A new investigation suggests that CCGs in England are disregarding clinical guidelines by rationing access to cataract surgery
According to The BMJ, clinical commissioning groups (CCGs) in England are ignoring clinical guidelines by rationing access to cataract surgery.
It is the latest investigation by The BMJ to lift the lid on NHS rationing driven by financial pressures, and follows recent research which found over half of CCGs in England included cataracts in lists of treatments they deem to be of ‘limited clinical value’.
Cataract surgery is the most common operation in the NHS, with over 400,000 procedures performed every year in the UK. Guidance from the National Institute for Health and Care Excellence (NICE) says it is cost effective and should not be restricted to more severe cases.
Yet The BMJ has gathered new evidence that patients are being screened and those not meeting visual acuity thresholds are being denied surgery.
The BMJ asked each of England’s 195 CCGs how many requests for prior approval or exceptional funding they received over the past three years for cataract surgery, and how many of these requests were approved.

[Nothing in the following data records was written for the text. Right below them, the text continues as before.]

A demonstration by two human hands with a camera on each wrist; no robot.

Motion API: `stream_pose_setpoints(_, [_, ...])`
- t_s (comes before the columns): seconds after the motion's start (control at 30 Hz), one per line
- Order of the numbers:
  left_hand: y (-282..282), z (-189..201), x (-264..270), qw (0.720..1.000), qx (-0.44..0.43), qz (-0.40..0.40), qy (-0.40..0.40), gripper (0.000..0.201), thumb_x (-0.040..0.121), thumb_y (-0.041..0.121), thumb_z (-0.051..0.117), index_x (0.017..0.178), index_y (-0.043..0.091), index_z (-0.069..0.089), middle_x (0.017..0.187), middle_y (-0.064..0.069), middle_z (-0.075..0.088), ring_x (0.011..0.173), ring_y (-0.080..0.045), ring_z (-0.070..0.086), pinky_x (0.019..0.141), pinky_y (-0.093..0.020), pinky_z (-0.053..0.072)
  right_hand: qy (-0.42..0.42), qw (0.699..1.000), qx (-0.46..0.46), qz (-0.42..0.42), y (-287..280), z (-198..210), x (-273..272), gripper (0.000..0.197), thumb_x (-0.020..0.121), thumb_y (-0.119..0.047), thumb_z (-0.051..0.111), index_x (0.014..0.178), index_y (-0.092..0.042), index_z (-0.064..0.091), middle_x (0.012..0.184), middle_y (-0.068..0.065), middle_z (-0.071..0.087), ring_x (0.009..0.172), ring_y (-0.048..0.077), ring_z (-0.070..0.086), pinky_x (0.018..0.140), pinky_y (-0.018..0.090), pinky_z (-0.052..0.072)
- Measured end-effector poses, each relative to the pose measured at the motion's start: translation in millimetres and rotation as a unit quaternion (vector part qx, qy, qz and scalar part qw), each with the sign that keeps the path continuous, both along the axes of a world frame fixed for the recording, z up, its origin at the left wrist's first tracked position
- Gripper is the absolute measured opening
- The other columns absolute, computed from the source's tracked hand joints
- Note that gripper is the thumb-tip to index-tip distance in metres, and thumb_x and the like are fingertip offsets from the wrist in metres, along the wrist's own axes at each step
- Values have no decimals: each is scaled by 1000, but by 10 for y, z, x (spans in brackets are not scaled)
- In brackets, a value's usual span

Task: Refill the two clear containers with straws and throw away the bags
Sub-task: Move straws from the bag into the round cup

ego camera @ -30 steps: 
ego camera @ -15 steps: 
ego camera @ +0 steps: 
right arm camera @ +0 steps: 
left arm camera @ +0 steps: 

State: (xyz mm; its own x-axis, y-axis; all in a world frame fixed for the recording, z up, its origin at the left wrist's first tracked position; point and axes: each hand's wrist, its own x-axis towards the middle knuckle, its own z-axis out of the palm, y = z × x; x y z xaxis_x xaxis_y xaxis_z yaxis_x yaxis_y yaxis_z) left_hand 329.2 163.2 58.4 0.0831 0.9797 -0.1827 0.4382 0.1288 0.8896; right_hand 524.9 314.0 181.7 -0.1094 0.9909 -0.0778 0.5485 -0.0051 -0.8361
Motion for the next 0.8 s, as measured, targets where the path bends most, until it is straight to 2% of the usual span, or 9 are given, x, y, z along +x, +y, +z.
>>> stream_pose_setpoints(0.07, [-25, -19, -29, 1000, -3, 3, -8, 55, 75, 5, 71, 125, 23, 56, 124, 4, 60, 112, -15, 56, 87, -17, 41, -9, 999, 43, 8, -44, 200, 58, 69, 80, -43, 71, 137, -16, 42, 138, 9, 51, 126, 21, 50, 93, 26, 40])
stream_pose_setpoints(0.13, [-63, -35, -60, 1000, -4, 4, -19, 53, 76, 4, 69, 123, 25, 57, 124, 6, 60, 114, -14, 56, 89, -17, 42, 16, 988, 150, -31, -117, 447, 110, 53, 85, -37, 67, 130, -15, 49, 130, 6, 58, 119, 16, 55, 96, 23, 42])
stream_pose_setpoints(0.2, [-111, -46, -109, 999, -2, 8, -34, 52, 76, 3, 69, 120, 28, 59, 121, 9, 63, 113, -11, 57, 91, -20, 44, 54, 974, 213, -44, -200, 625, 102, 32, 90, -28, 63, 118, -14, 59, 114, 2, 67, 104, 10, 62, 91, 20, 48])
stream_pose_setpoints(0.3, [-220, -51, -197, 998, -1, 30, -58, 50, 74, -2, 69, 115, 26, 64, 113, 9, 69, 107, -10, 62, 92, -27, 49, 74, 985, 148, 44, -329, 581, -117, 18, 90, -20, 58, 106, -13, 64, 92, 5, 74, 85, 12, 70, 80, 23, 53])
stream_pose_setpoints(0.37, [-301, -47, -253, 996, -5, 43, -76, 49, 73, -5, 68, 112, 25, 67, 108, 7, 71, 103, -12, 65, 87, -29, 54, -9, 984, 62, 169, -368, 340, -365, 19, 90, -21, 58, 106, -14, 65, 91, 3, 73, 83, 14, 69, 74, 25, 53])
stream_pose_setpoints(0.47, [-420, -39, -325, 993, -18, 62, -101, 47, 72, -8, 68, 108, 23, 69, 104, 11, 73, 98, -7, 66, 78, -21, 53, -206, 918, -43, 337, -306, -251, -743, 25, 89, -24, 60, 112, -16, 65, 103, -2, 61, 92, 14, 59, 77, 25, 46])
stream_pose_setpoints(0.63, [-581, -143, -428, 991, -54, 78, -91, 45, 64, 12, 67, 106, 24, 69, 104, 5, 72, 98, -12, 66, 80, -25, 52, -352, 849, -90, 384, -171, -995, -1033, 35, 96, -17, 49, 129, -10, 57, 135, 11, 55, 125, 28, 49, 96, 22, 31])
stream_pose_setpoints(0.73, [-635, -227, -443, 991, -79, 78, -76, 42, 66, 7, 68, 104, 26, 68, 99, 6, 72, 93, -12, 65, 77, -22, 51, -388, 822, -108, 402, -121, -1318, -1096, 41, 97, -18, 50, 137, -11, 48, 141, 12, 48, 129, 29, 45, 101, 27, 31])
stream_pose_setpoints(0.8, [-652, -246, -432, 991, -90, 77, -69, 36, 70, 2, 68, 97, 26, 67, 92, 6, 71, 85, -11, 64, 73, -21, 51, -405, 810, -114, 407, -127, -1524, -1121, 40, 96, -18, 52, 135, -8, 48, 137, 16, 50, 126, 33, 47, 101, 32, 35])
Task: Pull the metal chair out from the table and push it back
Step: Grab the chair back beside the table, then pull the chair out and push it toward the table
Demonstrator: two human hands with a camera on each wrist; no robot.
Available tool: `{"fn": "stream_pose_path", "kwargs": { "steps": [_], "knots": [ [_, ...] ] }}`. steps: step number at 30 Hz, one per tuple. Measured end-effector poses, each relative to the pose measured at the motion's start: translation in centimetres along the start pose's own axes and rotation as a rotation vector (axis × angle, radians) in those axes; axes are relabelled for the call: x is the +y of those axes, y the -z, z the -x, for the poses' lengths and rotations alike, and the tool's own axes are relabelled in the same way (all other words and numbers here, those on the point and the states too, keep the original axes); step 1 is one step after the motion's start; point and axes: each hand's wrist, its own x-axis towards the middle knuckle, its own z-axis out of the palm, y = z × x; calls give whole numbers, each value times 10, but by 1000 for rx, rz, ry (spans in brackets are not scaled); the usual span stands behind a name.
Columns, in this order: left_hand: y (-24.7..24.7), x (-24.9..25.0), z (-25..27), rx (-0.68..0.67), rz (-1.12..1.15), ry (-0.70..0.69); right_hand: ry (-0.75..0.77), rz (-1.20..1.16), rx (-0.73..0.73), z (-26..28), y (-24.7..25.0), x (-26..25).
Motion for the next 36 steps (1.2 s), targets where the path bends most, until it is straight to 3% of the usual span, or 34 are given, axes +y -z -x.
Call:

The analysis showed that rationing has actually increased in parts of the country since NICE’s guidelines were published, with patients increasingly having to meet strict criteria before they can be referred for surgery.
Among the 185 CCGs that provided data, the investigation found that almost 2,900 prior approval or individual funding requests for cataract surgery were rejected last year, more than double the number two years ago.
And figures from the 132 CCGs that provided comparable data reveal that more than a fifth (22%) of the total number of cataract operations carried out in England in 2018-19 were screened beforehand, three times the number in 2016-17 (seven per cent).
Mike Burdon, president of the Royal College of Ophthalmologists who also chaired NICE’s guideline committee, said the criteria being applied for cataract surgery by some CCGs to control costs was a false economy. “There’s a cost to the patient and the cost to society from even minor visual loss, and that’s what NICE identified.”
But Graham Jackson, co-chair of NHS Clinical Commissioners, points out that performing surgery is not without risk, and says a clinical threshold “is a good way of defining which patients would best be served by (in this case) cataract removal.”
However, a Department of Health and Social Care spokesperson said that commissioners “should take the latest NICE guidelines into account, to ensure fair and consistent access to the best possible treatment for all cataract patients.”
The BMJ’s investigation also found widespread local variation in how referrals for cataract surgery are processed. For example, some CCGs require no prior approval or individual funding request to refer patients, but others process and reject hundreds of referrals in this way.
Nicholas Wilson-Holt, consultant ophthalmologist at Royal Cornwall Hospitals NHS Trust and a former member of the NICE guideline committee, said the prior approval process is “acting as a barrier and it’s not in the spirit of the recommendations.”
He added: “It makes people question the value of having NICE guidance, if we take a ‘pick and mix’ approach to which areas we adopt.”